### PROBLEM
Among the entries that follow, the required portion opens with the line containing "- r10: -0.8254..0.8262" and closes with the line containing "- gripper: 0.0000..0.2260". Give that portion again exactly, and nothing else.
▼▼▼
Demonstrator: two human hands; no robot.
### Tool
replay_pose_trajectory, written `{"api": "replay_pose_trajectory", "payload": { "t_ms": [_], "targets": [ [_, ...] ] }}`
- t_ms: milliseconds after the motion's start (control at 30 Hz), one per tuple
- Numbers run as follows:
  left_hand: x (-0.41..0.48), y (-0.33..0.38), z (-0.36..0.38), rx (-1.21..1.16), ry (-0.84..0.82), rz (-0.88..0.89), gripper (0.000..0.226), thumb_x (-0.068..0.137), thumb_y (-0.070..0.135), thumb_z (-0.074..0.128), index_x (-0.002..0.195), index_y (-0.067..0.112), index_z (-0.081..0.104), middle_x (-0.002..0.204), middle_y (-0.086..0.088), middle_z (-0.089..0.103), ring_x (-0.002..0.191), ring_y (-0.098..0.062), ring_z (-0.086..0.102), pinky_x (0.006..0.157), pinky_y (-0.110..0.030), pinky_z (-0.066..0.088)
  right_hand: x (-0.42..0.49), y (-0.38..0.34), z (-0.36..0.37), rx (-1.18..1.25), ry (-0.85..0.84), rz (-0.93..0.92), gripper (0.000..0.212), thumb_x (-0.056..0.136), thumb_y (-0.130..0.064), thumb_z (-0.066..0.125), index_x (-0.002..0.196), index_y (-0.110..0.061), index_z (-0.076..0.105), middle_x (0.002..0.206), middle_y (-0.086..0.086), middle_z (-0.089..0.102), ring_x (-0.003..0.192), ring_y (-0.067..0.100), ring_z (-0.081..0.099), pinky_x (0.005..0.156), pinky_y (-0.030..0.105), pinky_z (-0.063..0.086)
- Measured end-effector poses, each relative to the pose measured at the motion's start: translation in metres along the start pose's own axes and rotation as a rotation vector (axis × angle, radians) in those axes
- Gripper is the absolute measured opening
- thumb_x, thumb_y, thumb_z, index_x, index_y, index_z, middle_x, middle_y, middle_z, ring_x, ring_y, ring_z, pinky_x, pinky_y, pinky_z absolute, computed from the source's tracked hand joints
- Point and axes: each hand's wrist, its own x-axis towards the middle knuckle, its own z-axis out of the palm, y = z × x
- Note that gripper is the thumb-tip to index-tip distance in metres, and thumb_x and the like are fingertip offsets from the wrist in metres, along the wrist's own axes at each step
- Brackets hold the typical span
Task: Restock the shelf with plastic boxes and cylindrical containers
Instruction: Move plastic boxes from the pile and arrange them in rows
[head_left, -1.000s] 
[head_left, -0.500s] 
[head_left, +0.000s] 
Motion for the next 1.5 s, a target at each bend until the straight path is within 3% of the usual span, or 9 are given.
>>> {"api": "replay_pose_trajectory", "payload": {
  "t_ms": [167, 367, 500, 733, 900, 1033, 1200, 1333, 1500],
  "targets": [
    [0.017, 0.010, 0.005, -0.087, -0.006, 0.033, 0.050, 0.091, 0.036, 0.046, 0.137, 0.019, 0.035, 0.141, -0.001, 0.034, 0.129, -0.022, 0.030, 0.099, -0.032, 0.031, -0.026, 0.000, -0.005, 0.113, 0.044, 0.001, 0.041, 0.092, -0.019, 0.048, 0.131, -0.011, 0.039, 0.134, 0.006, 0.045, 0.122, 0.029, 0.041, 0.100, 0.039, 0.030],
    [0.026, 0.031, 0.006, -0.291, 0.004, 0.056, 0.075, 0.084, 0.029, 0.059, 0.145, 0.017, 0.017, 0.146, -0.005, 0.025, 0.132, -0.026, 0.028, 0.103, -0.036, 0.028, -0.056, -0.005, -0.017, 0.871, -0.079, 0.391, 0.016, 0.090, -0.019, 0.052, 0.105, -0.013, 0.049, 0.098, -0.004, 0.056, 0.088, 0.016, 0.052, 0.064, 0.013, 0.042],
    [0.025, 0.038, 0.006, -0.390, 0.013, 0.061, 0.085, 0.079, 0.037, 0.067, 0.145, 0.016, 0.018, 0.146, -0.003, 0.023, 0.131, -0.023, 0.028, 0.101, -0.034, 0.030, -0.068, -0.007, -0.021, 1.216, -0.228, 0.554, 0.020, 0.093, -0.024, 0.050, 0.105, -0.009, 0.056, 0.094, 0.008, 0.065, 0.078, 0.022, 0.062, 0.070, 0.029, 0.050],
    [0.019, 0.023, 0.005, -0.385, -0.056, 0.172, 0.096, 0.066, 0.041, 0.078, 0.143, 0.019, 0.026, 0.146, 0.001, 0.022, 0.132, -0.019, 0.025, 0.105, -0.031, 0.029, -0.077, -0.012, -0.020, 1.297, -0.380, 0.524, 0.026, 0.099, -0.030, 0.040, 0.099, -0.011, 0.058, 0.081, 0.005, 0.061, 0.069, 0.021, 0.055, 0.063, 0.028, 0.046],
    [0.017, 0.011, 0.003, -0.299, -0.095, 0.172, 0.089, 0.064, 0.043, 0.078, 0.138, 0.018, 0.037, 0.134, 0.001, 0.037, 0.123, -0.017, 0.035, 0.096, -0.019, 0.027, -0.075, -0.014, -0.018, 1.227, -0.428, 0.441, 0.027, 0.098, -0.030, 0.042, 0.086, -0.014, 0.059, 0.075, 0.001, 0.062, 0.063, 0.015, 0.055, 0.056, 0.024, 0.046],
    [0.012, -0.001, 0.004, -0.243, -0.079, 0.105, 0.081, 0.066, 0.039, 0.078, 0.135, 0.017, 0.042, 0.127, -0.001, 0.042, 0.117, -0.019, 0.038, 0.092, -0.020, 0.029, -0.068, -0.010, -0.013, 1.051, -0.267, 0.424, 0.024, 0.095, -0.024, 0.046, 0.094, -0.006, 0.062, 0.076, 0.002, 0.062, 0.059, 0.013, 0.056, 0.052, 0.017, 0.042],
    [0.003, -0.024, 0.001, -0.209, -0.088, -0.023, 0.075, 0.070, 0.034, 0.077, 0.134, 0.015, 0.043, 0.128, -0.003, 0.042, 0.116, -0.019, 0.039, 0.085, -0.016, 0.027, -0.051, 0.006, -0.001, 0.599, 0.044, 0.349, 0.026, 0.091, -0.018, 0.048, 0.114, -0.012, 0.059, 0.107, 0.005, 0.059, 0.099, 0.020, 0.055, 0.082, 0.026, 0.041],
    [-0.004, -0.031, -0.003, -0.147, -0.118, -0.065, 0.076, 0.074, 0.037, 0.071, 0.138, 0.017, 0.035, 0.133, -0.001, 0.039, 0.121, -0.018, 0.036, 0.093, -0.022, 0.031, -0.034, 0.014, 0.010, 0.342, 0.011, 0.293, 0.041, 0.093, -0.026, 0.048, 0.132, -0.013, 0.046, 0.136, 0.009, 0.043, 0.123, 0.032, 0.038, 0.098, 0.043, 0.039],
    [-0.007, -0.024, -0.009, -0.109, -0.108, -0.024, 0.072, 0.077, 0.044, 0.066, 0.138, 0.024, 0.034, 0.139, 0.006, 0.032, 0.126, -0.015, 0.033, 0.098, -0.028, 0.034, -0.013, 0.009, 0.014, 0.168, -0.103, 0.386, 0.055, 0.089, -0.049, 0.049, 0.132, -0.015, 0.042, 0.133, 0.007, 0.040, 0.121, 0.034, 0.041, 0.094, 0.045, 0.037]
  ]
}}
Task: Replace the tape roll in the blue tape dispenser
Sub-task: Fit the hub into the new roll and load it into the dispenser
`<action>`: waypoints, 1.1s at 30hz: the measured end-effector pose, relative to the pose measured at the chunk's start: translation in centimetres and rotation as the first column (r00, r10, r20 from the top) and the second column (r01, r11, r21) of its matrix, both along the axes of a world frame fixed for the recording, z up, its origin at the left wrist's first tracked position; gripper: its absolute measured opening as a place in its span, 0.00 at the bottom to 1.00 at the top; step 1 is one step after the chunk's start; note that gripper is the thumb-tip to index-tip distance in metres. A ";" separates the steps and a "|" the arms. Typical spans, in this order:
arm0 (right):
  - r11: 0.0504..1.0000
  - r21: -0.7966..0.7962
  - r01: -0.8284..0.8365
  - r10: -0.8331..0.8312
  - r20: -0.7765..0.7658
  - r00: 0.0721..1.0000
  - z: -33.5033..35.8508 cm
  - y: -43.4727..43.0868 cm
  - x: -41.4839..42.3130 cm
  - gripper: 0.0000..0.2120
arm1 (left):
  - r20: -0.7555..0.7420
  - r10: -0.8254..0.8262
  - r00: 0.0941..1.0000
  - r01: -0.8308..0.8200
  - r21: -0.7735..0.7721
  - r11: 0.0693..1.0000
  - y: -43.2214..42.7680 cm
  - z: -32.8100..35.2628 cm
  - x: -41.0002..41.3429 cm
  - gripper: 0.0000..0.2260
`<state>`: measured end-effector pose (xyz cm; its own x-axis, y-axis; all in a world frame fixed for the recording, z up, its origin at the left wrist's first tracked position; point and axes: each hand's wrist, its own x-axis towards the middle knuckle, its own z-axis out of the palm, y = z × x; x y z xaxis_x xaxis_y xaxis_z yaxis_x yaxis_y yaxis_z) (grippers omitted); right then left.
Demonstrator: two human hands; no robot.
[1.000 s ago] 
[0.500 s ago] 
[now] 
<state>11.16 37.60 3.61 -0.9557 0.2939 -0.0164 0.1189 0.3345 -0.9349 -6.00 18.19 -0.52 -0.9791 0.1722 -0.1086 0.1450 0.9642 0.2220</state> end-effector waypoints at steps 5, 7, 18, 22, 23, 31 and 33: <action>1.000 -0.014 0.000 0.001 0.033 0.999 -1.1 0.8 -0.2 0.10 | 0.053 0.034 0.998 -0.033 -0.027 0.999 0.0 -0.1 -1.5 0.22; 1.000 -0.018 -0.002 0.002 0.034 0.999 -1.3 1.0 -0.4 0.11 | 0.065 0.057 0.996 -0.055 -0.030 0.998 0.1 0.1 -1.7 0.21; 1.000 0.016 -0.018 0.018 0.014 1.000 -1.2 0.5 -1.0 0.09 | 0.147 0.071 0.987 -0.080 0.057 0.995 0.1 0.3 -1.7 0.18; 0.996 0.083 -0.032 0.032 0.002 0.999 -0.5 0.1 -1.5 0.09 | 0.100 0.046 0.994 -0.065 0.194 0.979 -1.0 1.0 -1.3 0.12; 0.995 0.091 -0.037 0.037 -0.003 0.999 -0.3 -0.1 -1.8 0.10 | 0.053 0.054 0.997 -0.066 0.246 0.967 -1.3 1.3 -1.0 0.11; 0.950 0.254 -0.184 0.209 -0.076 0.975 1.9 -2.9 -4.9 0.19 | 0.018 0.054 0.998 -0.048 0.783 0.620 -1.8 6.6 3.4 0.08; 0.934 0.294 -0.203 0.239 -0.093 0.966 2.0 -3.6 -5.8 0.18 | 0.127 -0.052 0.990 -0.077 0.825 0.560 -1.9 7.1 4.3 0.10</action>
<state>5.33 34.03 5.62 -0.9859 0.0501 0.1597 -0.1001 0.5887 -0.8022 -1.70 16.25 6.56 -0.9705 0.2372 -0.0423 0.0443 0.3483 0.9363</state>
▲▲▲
### EXERCISE OUTPUT
  - r10: -0.8254..0.8262
  - r00: 0.0941..1.0000
  - r01: -0.8308..0.8200
  - r21: -0.7735..0.7721
  - r11: 0.0693..1.0000
  - y: -43.2214..42.7680 cm
  - z: -32.8100..35.2628 cm
  - x: -41.0002..41.3429 cm
  - gripper: 0.0000..0.2260

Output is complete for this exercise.